Replication timing aberrations and aneuploidy in peripheral blood lymphocytes of breast cancer patients

Abstract

Background: Peripheral blood lymphocytes of patients with hematological malignancies or solid tumors, such as renal cell carcinoma or prostate cancer, display epigenetic aberrations (loss of synchronous replication of allelic counterparts) and genetic changes (aneuploidy) characteristic of the cancerous phenotype. This study sought to determine whether such alterations could differentiate breast cancer patients from cancer-free subjects.

Methods: The HER2 locus-an oncogene assigned to chromosome 17 whose amplification is associated with breast cancer (BCA)-and the pericentromeric satellite sequence of chromosome 17 (CEN17) were used for replication timing assessments. Aneuploidy was monitored by enumerating the copy numbers of chromosome 17. Replication timing and aneuploidy were detected cytogenetically using fluorescence in situ hybridization technology applied to phytohemagglutinin-stimulated lymphocytes of 20 women with BCA and 10 control subjects.

Results: We showed that both the HER2 and CEN17 loci in the stimulated BCA lymphocytes altered their characteristic pattern of synchronous replication and exhibited asynchronicity. In addition, there was an increase in chromosome 17 aneuploidy. The frequency of cells displaying asynchronous replication in the patients' samples was significantly higher (P < 10(-12) for HER2 and P < 10(-6) for CEN17) than the corresponding values in the control samples. Similarly, aneuploidy in patients' cells was significantly higher (P < 10(-9)) than that in the controls.

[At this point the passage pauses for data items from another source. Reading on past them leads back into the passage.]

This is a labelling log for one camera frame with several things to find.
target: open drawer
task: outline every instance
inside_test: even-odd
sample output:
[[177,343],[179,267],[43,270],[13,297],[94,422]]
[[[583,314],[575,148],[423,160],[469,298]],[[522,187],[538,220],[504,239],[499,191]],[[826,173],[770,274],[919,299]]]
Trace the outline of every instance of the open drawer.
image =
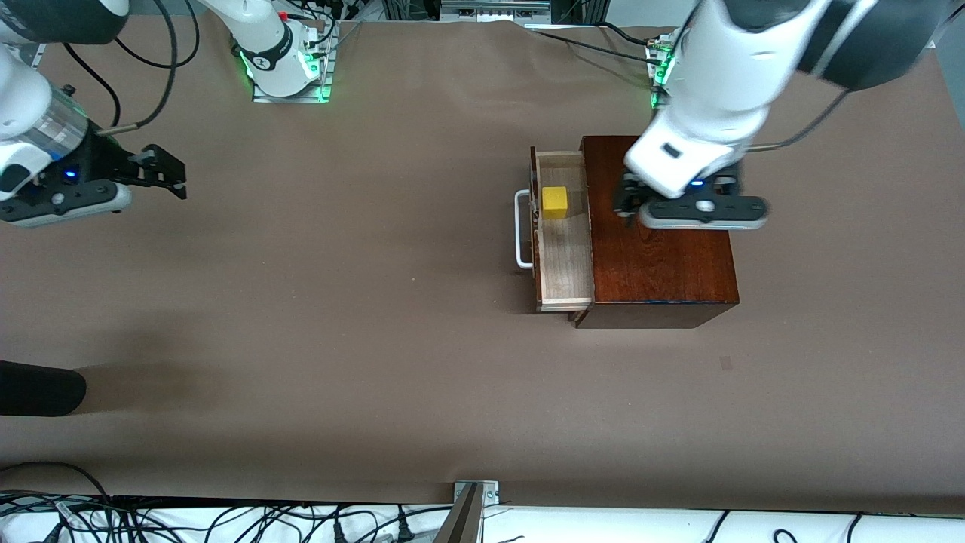
[[[587,182],[581,152],[530,149],[530,235],[539,311],[582,311],[593,302]],[[544,186],[565,186],[566,218],[542,218]]]

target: table
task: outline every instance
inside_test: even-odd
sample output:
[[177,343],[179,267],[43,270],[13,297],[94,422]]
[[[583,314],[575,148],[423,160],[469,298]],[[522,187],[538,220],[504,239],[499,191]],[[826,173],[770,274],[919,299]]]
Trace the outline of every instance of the table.
[[[934,55],[748,160],[772,214],[731,236],[740,305],[574,330],[532,312],[510,196],[532,145],[639,133],[644,67],[509,23],[371,24],[331,103],[252,104],[202,25],[168,108],[120,137],[181,158],[189,199],[0,229],[0,355],[92,385],[86,414],[0,419],[4,461],[72,461],[116,494],[413,502],[487,477],[517,503],[962,509],[965,135]],[[163,57],[158,19],[124,36]],[[79,50],[124,120],[153,108],[163,71]],[[109,118],[58,47],[41,68]],[[795,78],[759,140],[834,95]]]

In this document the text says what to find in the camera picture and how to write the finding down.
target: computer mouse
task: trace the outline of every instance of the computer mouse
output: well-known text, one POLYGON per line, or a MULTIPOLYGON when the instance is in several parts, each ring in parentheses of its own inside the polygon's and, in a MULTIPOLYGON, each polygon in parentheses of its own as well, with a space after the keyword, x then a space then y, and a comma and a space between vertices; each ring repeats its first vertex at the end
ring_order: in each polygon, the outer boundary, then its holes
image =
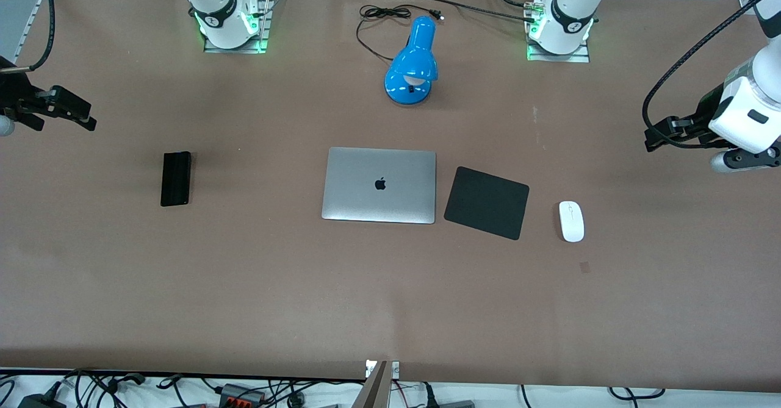
POLYGON ((561 221, 561 235, 567 242, 580 242, 586 235, 583 225, 583 211, 575 201, 564 201, 558 204, 558 218, 561 221))

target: silver laptop
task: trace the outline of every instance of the silver laptop
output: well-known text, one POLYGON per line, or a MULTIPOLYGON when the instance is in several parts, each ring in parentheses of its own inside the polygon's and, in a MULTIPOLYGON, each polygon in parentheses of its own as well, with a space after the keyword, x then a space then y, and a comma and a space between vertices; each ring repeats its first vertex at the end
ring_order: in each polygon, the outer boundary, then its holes
POLYGON ((323 219, 433 224, 437 154, 332 147, 323 219))

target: blue desk lamp
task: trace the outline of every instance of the blue desk lamp
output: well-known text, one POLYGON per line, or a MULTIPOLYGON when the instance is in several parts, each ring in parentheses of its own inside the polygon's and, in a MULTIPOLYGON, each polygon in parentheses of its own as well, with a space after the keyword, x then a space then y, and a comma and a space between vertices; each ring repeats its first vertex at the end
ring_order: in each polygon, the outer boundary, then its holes
POLYGON ((394 102, 414 105, 429 96, 432 81, 437 80, 437 60, 431 47, 437 24, 429 16, 412 22, 407 46, 396 55, 385 74, 385 92, 394 102))

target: table
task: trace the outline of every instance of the table
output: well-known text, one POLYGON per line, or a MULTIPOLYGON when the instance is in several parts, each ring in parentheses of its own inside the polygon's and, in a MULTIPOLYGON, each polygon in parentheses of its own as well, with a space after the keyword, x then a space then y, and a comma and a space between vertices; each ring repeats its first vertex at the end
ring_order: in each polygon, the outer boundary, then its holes
MULTIPOLYGON (((736 0, 605 0, 589 64, 528 62, 517 22, 426 0, 287 0, 255 56, 201 53, 186 0, 56 4, 31 80, 85 97, 98 129, 0 141, 4 365, 360 378, 388 358, 408 381, 781 388, 778 172, 642 146, 648 89, 736 0), (360 5, 402 2, 447 17, 415 107, 355 41, 360 5), (436 151, 437 222, 322 220, 332 146, 436 151), (196 155, 192 203, 161 208, 176 150, 196 155), (457 166, 530 186, 518 242, 442 219, 457 166), (568 199, 577 244, 558 232, 568 199)), ((407 35, 362 33, 388 55, 407 35)), ((689 114, 763 43, 737 21, 653 119, 689 114)))

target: mouse pad
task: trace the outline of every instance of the mouse pad
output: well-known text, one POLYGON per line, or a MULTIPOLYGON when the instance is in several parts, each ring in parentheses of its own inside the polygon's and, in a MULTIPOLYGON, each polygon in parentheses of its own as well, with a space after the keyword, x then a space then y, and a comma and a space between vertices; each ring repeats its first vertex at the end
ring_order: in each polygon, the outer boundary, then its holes
POLYGON ((458 167, 444 218, 493 235, 518 240, 528 198, 527 185, 458 167))

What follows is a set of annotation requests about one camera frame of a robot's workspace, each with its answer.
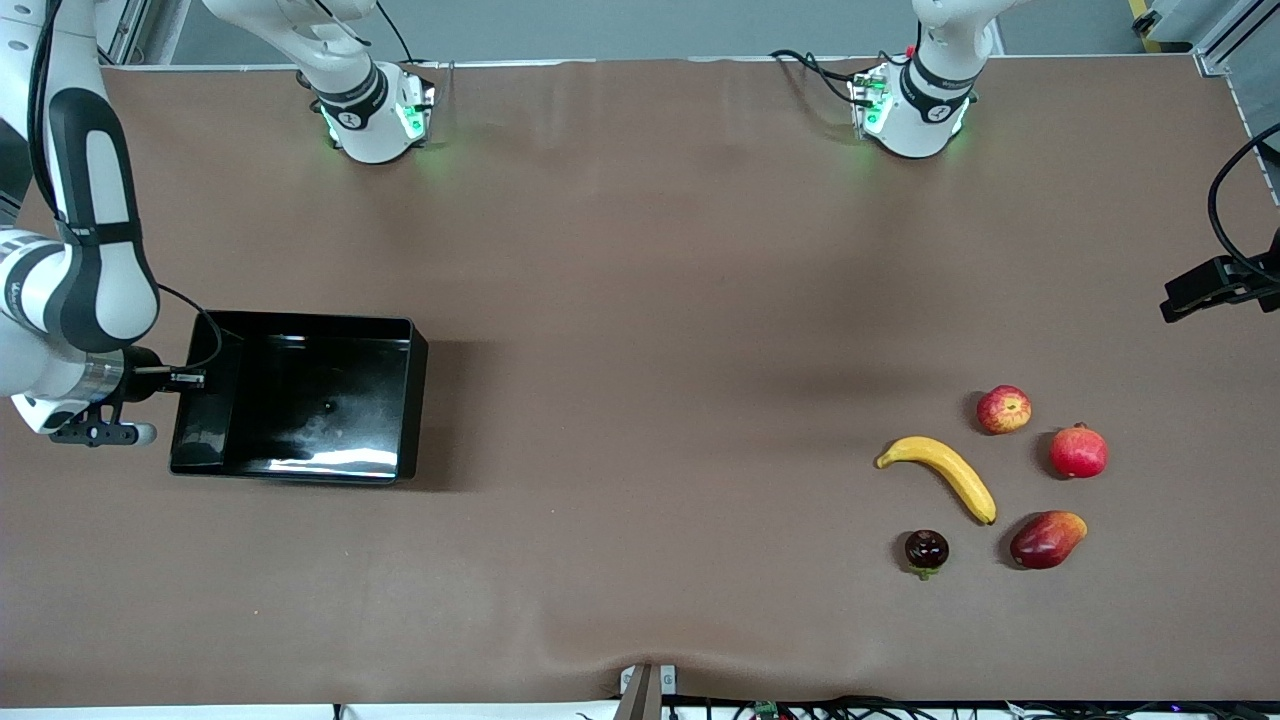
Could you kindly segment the black plastic box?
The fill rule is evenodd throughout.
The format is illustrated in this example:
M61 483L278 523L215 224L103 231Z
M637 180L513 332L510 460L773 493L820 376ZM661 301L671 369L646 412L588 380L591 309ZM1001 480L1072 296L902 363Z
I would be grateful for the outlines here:
M407 318L211 311L191 332L204 389L179 397L184 477L393 486L419 465L429 345Z

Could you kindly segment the red yellow apple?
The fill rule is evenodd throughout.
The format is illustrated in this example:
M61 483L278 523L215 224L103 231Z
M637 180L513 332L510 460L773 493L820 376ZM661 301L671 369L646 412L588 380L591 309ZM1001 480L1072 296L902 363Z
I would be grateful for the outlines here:
M975 420L992 436L1020 430L1032 419L1030 397L1016 386L997 386L982 395L975 406Z

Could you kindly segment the yellow banana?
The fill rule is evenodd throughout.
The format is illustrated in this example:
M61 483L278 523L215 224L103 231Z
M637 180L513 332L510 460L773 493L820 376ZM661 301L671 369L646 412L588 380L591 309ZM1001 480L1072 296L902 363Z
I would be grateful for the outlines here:
M989 488L970 462L948 445L931 437L908 436L891 442L873 461L877 469L899 462L931 469L979 524L992 527L997 521L998 510Z

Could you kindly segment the connector box with green light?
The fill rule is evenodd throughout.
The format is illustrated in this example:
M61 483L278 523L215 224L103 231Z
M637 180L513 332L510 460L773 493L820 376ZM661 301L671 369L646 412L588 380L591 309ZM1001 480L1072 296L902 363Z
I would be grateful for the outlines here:
M396 106L411 145L429 138L435 95L436 86L431 81L401 72Z
M859 138L878 137L893 106L891 63L881 61L846 81L852 123Z

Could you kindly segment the red pomegranate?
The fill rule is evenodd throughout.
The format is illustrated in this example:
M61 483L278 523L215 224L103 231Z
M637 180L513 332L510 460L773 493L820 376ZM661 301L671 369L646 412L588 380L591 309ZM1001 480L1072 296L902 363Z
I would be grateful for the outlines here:
M1064 478L1093 478L1108 465L1108 445L1101 433L1080 421L1053 436L1050 464Z

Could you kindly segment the yellow black object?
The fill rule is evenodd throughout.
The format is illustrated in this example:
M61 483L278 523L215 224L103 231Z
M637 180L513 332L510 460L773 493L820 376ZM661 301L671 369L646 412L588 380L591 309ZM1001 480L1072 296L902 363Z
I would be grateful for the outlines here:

Conclusions: The HER2 and CEN17 aberrant replication differentiated clearly between BCA patients and control subjects. Thus, monitoring the replication of these genes offers potential blood markers for the detection and monitoring of breast cancer.

Figure 1

Fluorescent signals in PHA-stimulated lymphocytes at interphase after FISH with the CEN17 probe. (A and B) Cells with two singlets (SS cells), in which neither allele has replicated. (C and D) Cells with two doublets (DD cells), in which both alleles have replicated. (E and F) Cells with one singlet and one doublet (SD cells), which are S-phase cells in which one allele has replicated, whereas its partner still has to do so.

Figure 2

Distribution of blood samples, according to their HER2 versus CEN17 SD values. BCA indicates breast cancer patients; CON, control subjects. The arrows point to samples obtained form BRCA1 mutation carriers. Note the clear separation between the CON and the BCA samples.

Figure 3

Mean values of (A) SD, (B) SS, and (C) DD for HER2 and CEN17. Values within the upper boxes of each frame present the level of significance (P) of the differences between the control group (10 cases) and the breast cancer group (20 cases) for the designated locus.

Figure 4

Distribution of blood samples according to their SD value and aneuploidy frequencies for CEN17. (A) Aneuploidy frequency of chromosome 17 versus SD value for CEN17. (B) Multisomic versus monosomic frequencies of chromosome 17. The aneuploidy value is the sumof the correspondingmonosomic andmultisomic values. The arrows in each frame point to samples obtained form BRCA1 mutation carriers.

Figure 5

Mean and SD values of frequency of cells with aneuploidy of chromosome 17. Values in the upper boxes present the level of significance (P) of the differences between the control group (10 cases) and the breast cancer group (20 cases) for the designated type of chromosomal aberration; the aneuploidy value is the sum of the monosomic and multisomic corresponding values.